Despite the odds, Hannah Wanja stands tall for the disabled
For Hannah Wanja, the many storms in her life have made her stronger.
Wanja, a gender and development specialist, remembers the stigma she had been subjected to at a tender age like it happened recently.
Some neighbours were so insensitive and irresponsible and teased 25-year-old Wanja for her disability.
Some people even told her parents that there was no need to send her to school because she would not be able to compete with able bodied students.
Neighbours in pretext of consoling her mother shared tales of persons living with disability being denied opportunities in jobs and education.
The more people discouraged her mother, the more determined Wanja became in persuading her parents to give her an opportunity to learn, which they did.
“I wanted to prove them wrong. On the other hand, I told myself that with the right education, I would become a voice for those like myself,” says Wanja. This is the mission she pursues with gusto and passion.

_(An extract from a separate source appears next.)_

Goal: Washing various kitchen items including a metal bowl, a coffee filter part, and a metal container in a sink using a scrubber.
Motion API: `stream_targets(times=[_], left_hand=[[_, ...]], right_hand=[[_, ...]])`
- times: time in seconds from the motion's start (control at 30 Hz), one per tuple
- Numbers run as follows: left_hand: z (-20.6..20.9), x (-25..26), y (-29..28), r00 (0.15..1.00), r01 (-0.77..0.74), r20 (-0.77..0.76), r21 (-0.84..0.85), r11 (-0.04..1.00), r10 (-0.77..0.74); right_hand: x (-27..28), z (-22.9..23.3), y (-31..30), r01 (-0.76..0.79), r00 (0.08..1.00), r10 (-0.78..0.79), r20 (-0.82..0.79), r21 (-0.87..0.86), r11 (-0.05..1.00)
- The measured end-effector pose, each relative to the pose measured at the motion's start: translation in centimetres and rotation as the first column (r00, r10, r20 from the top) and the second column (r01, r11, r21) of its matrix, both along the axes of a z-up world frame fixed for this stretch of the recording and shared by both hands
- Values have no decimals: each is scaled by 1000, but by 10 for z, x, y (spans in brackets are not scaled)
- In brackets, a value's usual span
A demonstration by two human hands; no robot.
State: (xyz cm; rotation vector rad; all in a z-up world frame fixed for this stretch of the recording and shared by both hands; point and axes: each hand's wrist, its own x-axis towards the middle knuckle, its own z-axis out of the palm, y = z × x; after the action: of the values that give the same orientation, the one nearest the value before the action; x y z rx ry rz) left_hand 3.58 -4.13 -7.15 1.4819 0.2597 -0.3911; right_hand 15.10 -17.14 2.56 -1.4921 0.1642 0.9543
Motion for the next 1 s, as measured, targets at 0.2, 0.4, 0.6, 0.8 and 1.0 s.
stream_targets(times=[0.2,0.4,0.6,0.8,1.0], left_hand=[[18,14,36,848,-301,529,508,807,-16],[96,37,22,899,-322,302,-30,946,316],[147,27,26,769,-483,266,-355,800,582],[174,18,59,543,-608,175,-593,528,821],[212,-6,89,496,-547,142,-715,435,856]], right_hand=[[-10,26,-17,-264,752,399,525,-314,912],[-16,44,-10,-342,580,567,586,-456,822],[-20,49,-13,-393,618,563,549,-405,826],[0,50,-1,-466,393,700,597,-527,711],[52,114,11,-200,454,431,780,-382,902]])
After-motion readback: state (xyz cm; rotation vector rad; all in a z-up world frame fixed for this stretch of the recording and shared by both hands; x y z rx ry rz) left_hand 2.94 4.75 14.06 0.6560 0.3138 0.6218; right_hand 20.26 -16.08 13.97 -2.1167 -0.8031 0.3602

The brisk manner in which she goes about her affairs is testimony of a go-getter in matters to do with disability. It is as if she is always chasing after something. Hardly does she pay attention to her disability as she pursues her goals in life.
Wanja walks with a limp since her right leg is deformed. She has used her disability to her advantage.
A Master’s degree holder, Wanja is not about to be done with studies any time soon. She has set sights on getting a doctorate on gender.
After her studies at United States International University (USIU) for a Bachelor’s Degree in Gender and Development, she proceeded to the University of Nairobi to pursue a Master’s degree in International Business Administration.
Wanja’s aspiration and dream is to be a top academician not only in the country across the East African region and beyond. For her, the sky is the limit.
“Only then shall I have made a point that disability is not inability. I will then be better placed to articulate the case of colleagues from an intelligent position,” reiterates Wanja. “It will also be a tribute to my mother for believing in me and instilling the value of education in me.”
This is in contrast to some parents in the rural area who keep children with disability away from public glare.
A former pupil at Joy Town Primary School for the Handicapped in Thika town, Wanja wonders why a girl should be hidden at home for being disabled. She says it has been hard for women to make progress in life because of retrogressive cultures but it is worse for a woman with disability.
According to Wanja, societal attitude towards those living with disability has left them marginalised and depressed as well as being denied fair access to opportunities.
“As a country we have not implemented the global conventions the country is a signatory to. One has to do a lot of sensitisation to remind authorities of their obligation. Implementation of frameworks is constrained by lack of finance and political goodwill,” says Wanja.
The outspoken gender and development specialist is soldiering on and is committed to championing the rights of People Living with Disabilities (PLWD).
Born in Gatundu North Constituency in Kiambu County, Wanja has been called names for her crusade but she has not looked back.
“My determination and zeal will not be dampened. I’ve been branded a big mouth given all sorts of derogatory names. I have also been threatened and asked to tone down my activism. It is not in me to conform,” says Wanja who was named the 2005 Inspirational Woman of The Year for the special category of people living with disability.
The Directorate of Gender in the Ministry of Devolution and Planning is leading the initiative of the Inspirational Women of the Year Awards – County Edition.
The concept was developed by Mothers and Daughters, an organization that focuses on building the capacity of girls and women to realize their full potential through a series of motivational talks, trainings and mentorship.
In awarding Wanja, the judges noted her ability and commitment to improve the lives of women, girls and families, the impact of the campaigns she carries out as an agent of change and commitment to the cause of equality and equity across barriers.
And she has a special message for the disabled in Kenya for the International Day for the Disabled which is marked on December 3: “No one brings anyone opportunities in the house. You must shed off negative attitudes and shame the devil. To reach out, you need to rejuvenate self-esteem.”